«Ex Fornace, il problema non è politico»
Il consigliere di Forza Italia, Gianluigi Margutti, interviene dopo le dichiarazioni del sindaco in seguito al consiglio comunale dove è stata ritirata la variante definitiva al piano di recupero
«Non si alzi un polverone da bar, non è un problema politico, ma di legittimità e linearità con le norme». Si infiamma la polemica sul piano di riqualificazione della ex Fornace, dove sorgerà un grande parco polifunzionale. Il consigliere comunale di Forza Italia, Gianluigi Margutti, durante l’ultimo consiglio comunale in cui si sarebbe dovuta approvare la variante definitiva al progetto di recupero, ha esposto, insieme alla minoranza, le proprie perplessità. Il progetto è stato così ritirato e il sindaco Candiani ha definito il problema, una questione politica all’interno di un partito della maggioranza, appunto Forza Italia. Ora Margutti torna alla carica per spiegare la propria posizione: «Se la variante per la ex Fornace fosse stata a posto, se avesse avuto ogni questione bene inquadrata, se fosse in regola con “scienza e coscienza”, allora il sindaco, che ha trattenuto per sé anche la delega all’urbanistica, avrebbe dovuto procedere senza alcun rinvio e senza perdere tempo. Queste informazioni le ha però solo lui, che ha gestito la variante assieme ai suoi consulenti. Siccome non ho ancora venduto il cervello a nessuno, vorrei capire meglio, perché sono molto perplesso che il funzionario responsabile dell’urbanistica abbia dichiarato di non avere mai istruito la pratica. Perché?»

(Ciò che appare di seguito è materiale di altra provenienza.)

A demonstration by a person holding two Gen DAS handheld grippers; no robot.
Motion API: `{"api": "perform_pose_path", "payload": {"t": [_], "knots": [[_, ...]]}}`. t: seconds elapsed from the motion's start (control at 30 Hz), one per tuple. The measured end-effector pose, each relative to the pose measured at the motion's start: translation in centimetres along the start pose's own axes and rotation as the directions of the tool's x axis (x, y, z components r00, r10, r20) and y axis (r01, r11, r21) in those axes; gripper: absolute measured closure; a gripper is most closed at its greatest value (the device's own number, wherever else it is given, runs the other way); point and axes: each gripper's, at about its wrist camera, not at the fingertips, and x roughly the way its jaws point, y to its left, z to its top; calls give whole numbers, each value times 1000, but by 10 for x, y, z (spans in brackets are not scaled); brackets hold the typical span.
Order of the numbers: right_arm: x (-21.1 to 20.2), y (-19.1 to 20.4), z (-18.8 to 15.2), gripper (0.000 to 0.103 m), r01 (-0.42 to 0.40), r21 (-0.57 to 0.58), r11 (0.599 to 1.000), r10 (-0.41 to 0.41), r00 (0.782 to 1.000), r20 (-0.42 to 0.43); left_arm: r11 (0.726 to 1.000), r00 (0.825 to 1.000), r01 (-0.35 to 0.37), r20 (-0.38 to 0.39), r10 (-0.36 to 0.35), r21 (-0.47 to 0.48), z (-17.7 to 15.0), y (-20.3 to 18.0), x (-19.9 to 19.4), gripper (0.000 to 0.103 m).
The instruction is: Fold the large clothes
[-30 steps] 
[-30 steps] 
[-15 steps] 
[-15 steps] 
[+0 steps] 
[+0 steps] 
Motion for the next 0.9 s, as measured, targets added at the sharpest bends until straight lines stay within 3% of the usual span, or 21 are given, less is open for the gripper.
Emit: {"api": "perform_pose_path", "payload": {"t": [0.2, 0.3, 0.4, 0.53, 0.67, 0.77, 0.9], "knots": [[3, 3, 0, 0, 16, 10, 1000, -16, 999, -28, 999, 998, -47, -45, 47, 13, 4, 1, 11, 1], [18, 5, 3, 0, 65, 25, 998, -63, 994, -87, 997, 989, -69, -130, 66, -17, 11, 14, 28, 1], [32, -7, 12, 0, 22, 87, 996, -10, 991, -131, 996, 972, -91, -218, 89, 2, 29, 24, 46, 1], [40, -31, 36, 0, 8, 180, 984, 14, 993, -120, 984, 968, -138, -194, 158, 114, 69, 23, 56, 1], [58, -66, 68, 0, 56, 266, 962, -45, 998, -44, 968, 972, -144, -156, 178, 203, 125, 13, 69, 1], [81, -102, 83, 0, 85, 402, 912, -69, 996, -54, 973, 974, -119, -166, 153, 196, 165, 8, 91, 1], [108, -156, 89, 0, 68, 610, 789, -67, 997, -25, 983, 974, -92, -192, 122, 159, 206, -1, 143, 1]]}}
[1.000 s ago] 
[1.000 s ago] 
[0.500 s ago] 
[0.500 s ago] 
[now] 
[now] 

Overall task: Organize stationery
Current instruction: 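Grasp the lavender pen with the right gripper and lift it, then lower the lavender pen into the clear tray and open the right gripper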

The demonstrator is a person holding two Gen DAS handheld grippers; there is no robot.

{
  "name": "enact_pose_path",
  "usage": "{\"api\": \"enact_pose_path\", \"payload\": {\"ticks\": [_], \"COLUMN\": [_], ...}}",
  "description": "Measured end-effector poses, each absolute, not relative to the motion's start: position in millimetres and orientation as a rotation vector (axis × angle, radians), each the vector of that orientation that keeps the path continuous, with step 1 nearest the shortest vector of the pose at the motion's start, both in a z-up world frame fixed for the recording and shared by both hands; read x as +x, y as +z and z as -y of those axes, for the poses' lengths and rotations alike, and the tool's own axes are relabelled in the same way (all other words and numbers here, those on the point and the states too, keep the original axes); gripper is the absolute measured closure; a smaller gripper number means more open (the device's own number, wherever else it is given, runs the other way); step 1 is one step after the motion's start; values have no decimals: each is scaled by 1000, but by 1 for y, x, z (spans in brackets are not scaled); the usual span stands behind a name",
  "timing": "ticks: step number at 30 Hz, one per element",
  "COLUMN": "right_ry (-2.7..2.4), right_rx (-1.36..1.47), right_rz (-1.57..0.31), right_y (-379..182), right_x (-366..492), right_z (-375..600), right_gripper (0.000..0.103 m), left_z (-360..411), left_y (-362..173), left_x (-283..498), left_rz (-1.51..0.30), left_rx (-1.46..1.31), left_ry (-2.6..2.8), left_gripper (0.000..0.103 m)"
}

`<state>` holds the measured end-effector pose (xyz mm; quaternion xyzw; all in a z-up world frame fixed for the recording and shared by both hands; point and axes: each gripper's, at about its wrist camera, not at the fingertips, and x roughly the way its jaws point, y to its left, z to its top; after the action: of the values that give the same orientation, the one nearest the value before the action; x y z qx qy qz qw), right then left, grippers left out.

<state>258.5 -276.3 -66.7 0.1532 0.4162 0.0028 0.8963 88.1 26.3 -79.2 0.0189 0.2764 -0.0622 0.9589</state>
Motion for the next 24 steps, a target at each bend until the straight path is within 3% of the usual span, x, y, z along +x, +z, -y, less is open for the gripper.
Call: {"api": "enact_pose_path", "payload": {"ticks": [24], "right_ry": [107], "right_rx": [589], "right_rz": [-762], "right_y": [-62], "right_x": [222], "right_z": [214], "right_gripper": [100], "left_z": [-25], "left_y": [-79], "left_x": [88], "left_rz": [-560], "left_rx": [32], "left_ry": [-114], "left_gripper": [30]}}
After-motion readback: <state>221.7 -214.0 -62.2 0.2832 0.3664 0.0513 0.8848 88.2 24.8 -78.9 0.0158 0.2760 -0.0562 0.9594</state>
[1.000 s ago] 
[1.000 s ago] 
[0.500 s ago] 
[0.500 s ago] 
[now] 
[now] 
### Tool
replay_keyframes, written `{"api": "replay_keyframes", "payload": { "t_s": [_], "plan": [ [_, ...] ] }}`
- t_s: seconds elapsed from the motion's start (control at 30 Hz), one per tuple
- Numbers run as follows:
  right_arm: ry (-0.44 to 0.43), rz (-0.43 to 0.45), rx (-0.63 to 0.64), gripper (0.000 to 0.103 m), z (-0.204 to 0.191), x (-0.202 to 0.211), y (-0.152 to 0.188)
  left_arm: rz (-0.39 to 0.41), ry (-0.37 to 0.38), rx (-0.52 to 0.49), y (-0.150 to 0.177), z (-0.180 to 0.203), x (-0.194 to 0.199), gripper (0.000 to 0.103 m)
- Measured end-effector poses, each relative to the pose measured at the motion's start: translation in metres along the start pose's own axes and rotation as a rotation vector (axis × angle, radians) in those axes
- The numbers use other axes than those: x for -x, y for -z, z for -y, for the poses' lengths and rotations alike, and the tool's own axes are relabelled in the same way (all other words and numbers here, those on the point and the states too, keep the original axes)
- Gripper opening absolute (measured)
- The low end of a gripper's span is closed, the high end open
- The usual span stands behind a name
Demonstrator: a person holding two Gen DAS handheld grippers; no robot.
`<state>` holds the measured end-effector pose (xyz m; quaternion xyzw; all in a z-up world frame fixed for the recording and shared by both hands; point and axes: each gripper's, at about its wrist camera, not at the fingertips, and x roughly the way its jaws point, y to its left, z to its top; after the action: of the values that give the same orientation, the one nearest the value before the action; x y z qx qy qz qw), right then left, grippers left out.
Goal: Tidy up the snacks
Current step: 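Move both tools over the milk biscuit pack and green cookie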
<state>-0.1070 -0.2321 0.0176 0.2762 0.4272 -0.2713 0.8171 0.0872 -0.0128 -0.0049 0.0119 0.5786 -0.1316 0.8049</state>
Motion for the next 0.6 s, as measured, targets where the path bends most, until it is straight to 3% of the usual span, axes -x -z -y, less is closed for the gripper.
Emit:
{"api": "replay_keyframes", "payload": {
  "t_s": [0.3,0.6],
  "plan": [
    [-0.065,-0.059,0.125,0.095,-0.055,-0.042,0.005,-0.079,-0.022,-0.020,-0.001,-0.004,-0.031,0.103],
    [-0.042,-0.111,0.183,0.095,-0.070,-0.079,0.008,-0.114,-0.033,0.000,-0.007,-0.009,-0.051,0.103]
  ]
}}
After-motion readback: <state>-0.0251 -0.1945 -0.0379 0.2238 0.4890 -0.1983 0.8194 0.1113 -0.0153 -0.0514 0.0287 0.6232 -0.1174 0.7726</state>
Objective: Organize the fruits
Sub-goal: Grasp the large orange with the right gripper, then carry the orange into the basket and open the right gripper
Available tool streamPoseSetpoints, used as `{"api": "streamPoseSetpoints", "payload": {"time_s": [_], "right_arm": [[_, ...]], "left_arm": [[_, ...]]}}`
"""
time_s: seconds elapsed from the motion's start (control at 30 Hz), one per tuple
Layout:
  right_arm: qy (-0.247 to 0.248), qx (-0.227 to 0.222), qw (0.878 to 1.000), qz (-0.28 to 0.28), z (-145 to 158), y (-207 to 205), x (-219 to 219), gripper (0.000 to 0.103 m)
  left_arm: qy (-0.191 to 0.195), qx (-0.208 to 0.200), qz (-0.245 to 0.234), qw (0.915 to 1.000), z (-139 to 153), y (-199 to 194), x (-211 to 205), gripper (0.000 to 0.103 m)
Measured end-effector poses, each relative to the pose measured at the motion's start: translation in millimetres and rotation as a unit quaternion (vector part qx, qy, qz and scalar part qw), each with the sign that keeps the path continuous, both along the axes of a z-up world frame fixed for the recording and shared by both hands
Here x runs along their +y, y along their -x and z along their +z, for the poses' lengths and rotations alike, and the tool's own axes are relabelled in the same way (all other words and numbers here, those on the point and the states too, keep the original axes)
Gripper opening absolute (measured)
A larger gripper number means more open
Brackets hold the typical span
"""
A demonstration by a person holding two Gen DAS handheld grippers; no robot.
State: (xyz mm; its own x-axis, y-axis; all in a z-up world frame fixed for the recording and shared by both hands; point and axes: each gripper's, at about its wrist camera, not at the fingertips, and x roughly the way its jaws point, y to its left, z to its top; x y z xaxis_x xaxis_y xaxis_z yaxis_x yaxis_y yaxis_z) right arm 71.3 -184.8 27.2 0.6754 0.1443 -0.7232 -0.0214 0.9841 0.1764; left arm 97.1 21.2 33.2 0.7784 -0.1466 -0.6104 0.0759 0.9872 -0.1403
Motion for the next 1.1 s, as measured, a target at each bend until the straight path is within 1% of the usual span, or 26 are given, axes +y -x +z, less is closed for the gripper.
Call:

«Va ricordato che già una variante era stata ‘abrogata’ qualche mese fa – continua Margutti -, perché tecnicamente zoppa. Quest’altra non ha risolto i dubbi: su un intervento di tale entità (anche economica – oltre 50 milioni di euro), mi risulta che debba essere attivata la conferenza di servizio con la Regione Lombardia. Le mie obiezioni sull’appesantimento della viabilità erano infatti già emerse nel documento del Piano Urbano del Traffico, che evidenziava a chiare lettere sofferenze della circolazione in alcune ore della giornata. Si vedrà in futuro quale sarà il reale impatto di questa struttura: può anche essere che tutto sarà fluido e lineare».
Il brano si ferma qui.